Exercise brief:
Can the data below be set down again exactly, line for line?

Data provided:
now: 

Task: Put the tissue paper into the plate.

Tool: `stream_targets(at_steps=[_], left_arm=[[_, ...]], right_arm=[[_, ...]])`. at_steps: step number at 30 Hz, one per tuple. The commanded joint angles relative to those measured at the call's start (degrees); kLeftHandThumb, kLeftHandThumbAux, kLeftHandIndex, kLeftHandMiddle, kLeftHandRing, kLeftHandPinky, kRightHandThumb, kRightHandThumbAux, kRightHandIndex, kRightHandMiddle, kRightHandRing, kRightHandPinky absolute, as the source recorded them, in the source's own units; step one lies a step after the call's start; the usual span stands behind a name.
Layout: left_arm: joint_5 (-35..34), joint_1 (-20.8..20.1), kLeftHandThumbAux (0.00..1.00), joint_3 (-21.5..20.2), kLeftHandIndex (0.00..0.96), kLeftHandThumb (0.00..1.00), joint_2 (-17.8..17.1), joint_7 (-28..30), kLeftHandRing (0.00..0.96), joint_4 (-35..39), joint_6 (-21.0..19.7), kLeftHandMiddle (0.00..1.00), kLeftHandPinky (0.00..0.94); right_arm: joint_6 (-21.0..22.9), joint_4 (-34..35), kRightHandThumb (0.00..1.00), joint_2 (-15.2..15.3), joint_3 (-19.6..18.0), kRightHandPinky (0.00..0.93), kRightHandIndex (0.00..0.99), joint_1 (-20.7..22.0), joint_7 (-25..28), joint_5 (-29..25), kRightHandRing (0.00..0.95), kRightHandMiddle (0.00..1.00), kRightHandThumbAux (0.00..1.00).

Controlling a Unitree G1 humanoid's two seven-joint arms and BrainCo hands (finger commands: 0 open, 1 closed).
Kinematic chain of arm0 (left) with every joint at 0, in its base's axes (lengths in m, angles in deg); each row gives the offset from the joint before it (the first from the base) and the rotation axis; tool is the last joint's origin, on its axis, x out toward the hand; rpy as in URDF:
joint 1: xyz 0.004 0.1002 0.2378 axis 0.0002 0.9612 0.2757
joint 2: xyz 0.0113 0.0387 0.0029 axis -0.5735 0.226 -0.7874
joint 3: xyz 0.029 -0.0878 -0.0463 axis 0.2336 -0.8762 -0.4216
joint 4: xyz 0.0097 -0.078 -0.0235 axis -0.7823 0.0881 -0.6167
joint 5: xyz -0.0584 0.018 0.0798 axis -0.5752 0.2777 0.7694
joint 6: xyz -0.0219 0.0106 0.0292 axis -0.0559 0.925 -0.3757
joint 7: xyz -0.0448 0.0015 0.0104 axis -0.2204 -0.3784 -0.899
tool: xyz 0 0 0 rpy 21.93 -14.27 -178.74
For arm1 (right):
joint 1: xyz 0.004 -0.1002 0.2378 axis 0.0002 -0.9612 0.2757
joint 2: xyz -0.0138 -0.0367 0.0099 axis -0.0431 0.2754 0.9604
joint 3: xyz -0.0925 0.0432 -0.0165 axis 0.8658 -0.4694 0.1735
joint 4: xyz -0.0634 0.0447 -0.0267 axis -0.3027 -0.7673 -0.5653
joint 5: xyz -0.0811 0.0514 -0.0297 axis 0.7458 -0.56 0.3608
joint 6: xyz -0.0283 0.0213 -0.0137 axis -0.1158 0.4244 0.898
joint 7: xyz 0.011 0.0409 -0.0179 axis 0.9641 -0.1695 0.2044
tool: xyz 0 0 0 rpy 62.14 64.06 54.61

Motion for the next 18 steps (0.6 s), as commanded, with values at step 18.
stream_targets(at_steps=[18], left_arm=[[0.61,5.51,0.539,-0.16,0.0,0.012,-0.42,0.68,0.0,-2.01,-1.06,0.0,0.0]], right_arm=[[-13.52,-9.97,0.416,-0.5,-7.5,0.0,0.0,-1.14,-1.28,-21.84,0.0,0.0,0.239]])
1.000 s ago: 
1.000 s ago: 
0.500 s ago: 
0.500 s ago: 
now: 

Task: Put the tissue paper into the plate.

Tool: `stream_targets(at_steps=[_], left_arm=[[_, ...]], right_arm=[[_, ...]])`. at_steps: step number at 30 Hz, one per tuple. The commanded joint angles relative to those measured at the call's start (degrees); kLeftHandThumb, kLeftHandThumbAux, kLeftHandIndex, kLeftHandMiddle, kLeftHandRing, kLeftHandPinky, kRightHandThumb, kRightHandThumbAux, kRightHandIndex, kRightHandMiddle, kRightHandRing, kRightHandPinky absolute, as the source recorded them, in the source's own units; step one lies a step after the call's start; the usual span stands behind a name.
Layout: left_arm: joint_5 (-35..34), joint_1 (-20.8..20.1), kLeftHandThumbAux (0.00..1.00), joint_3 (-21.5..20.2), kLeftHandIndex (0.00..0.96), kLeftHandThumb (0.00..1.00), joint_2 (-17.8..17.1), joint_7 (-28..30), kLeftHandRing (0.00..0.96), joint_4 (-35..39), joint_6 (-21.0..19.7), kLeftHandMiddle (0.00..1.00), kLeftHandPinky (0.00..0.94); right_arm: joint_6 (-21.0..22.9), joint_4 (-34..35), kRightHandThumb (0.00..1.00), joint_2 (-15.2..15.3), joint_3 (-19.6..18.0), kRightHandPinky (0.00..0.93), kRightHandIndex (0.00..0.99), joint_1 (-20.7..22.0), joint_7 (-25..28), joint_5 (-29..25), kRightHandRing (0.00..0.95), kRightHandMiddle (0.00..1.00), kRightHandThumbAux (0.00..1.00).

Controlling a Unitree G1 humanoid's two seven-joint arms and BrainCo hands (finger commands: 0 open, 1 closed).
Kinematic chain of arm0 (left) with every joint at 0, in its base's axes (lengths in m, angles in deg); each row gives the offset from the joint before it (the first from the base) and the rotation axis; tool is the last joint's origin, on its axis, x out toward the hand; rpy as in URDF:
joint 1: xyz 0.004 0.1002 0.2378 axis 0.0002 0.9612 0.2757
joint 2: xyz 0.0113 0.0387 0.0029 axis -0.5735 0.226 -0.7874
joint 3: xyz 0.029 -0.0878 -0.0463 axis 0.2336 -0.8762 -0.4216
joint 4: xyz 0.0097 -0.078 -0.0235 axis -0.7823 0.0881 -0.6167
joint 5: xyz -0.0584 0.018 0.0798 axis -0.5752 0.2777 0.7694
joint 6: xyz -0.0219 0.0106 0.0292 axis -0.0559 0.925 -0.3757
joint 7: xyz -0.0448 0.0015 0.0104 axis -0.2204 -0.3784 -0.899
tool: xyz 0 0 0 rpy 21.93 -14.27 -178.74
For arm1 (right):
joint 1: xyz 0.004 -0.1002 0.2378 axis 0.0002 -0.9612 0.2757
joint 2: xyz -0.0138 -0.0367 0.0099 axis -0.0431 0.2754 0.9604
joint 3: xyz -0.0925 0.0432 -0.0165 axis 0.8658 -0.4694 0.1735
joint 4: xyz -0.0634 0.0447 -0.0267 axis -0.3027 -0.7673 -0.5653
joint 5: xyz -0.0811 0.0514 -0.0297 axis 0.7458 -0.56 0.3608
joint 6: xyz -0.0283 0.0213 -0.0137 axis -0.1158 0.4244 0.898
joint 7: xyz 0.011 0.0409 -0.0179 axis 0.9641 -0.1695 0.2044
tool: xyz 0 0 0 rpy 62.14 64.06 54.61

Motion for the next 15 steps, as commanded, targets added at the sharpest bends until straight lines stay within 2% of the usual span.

Written reply:
now: 

Task: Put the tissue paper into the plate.

Tool: `stream_targets(at_steps=[_], left_arm=[[_, ...]], right_arm=[[_, ...]])`. at_steps: step number at 30 Hz, one per tuple. The commanded joint angles relative to those measured at the call's start (degrees); kLeftHandThumb, kLeftHandThumbAux, kLeftHandIndex, kLeftHandMiddle, kLeftHandRing, kLeftHandPinky, kRightHandThumb, kRightHandThumbAux, kRightHandIndex, kRightHandMiddle, kRightHandRing, kRightHandPinky absolute, as the source recorded them, in the source's own units; step one lies a step after the call's start; the usual span stands behind a name.
Layout: left_arm: joint_5 (-35..34), joint_1 (-20.8..20.1), kLeftHandThumbAux (0.00..1.00), joint_3 (-21.5..20.2), kLeftHandIndex (0.00..0.96), kLeftHandThumb (0.00..1.00), joint_2 (-17.8..17.1), joint_7 (-28..30), kLeftHandRing (0.00..0.96), joint_4 (-35..39), joint_6 (-21.0..19.7), kLeftHandMiddle (0.00..1.00), kLeftHandPinky (0.00..0.94); right_arm: joint_6 (-21.0..22.9), joint_4 (-34..35), kRightHandThumb (0.00..1.00), joint_2 (-15.2..15.3), joint_3 (-19.6..18.0), kRightHandPinky (0.00..0.93), kRightHandIndex (0.00..0.99), joint_1 (-20.7..22.0), joint_7 (-25..28), joint_5 (-29..25), kRightHandRing (0.00..0.95), kRightHandMiddle (0.00..1.00), kRightHandThumbAux (0.00..1.00).

Controlling a Unitree G1 humanoid's two seven-joint arms and BrainCo hands (finger commands: 0 open, 1 closed).
Kinematic chain of arm0 (left) with every joint at 0, in its base's axes (lengths in m, angles in deg); each row gives the offset from the joint before it (the first from the base) and the rotation axis; tool is the last joint's origin, on its axis, x out toward the hand; rpy as in URDF:
joint 1: xyz 0.004 0.1002 0.2378 axis 0.0002 0.9612 0.2757
joint 2: xyz 0.0113 0.0387 0.0029 axis -0.5735 0.226 -0.7874
joint 3: xyz 0.029 -0.0878 -0.0463 axis 0.2336 -0.8762 -0.4216
joint 4: xyz 0.0097 -0.078 -0.0235 axis -0.7823 0.0881 -0.6167
joint 5: xyz -0.0584 0.018 0.0798 axis -0.5752 0.2777 0.7694
joint 6: xyz -0.0219 0.0106 0.0292 axis -0.0559 0.925 -0.3757
joint 7: xyz -0.0448 0.0015 0.0104 axis -0.2204 -0.3784 -0.899
tool: xyz 0 0 0 rpy 21.93 -14.27 -178.74
For arm1 (right):
joint 1: xyz 0.004 -0.1002 0.2378 axis 0.0002 -0.9612 0.2757
joint 2: xyz -0.0138 -0.0367 0.0099 axis -0.0431 0.2754 0.9604
joint 3: xyz -0.0925 0.0432 -0.0165 axis 0.8658 -0.4694 0.1735
joint 4: xyz -0.0634 0.0447 -0.0267 axis -0.3027 -0.7673 -0.5653
joint 5: xyz -0.0811 0.0514 -0.0297 axis 0.7458 -0.56 0.3608
joint 6: xyz -0.0283 0.0213 -0.0137 axis -0.1158 0.4244 0.898
joint 7: xyz 0.011 0.0409 -0.0179 axis 0.9641 -0.1695 0.2044
tool: xyz 0 0 0 rpy 62.14 64.06 54.61

Motion for the next 18 steps (0.6 s), as commanded, with values at step 18.
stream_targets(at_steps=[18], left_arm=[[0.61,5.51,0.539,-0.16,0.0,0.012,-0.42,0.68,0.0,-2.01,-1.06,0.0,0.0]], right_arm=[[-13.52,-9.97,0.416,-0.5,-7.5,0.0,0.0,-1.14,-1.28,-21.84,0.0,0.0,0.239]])
1.000 s ago: 
1.000 s ago: 
0.500 s ago: 
0.500 s ago: 
now: 

Task: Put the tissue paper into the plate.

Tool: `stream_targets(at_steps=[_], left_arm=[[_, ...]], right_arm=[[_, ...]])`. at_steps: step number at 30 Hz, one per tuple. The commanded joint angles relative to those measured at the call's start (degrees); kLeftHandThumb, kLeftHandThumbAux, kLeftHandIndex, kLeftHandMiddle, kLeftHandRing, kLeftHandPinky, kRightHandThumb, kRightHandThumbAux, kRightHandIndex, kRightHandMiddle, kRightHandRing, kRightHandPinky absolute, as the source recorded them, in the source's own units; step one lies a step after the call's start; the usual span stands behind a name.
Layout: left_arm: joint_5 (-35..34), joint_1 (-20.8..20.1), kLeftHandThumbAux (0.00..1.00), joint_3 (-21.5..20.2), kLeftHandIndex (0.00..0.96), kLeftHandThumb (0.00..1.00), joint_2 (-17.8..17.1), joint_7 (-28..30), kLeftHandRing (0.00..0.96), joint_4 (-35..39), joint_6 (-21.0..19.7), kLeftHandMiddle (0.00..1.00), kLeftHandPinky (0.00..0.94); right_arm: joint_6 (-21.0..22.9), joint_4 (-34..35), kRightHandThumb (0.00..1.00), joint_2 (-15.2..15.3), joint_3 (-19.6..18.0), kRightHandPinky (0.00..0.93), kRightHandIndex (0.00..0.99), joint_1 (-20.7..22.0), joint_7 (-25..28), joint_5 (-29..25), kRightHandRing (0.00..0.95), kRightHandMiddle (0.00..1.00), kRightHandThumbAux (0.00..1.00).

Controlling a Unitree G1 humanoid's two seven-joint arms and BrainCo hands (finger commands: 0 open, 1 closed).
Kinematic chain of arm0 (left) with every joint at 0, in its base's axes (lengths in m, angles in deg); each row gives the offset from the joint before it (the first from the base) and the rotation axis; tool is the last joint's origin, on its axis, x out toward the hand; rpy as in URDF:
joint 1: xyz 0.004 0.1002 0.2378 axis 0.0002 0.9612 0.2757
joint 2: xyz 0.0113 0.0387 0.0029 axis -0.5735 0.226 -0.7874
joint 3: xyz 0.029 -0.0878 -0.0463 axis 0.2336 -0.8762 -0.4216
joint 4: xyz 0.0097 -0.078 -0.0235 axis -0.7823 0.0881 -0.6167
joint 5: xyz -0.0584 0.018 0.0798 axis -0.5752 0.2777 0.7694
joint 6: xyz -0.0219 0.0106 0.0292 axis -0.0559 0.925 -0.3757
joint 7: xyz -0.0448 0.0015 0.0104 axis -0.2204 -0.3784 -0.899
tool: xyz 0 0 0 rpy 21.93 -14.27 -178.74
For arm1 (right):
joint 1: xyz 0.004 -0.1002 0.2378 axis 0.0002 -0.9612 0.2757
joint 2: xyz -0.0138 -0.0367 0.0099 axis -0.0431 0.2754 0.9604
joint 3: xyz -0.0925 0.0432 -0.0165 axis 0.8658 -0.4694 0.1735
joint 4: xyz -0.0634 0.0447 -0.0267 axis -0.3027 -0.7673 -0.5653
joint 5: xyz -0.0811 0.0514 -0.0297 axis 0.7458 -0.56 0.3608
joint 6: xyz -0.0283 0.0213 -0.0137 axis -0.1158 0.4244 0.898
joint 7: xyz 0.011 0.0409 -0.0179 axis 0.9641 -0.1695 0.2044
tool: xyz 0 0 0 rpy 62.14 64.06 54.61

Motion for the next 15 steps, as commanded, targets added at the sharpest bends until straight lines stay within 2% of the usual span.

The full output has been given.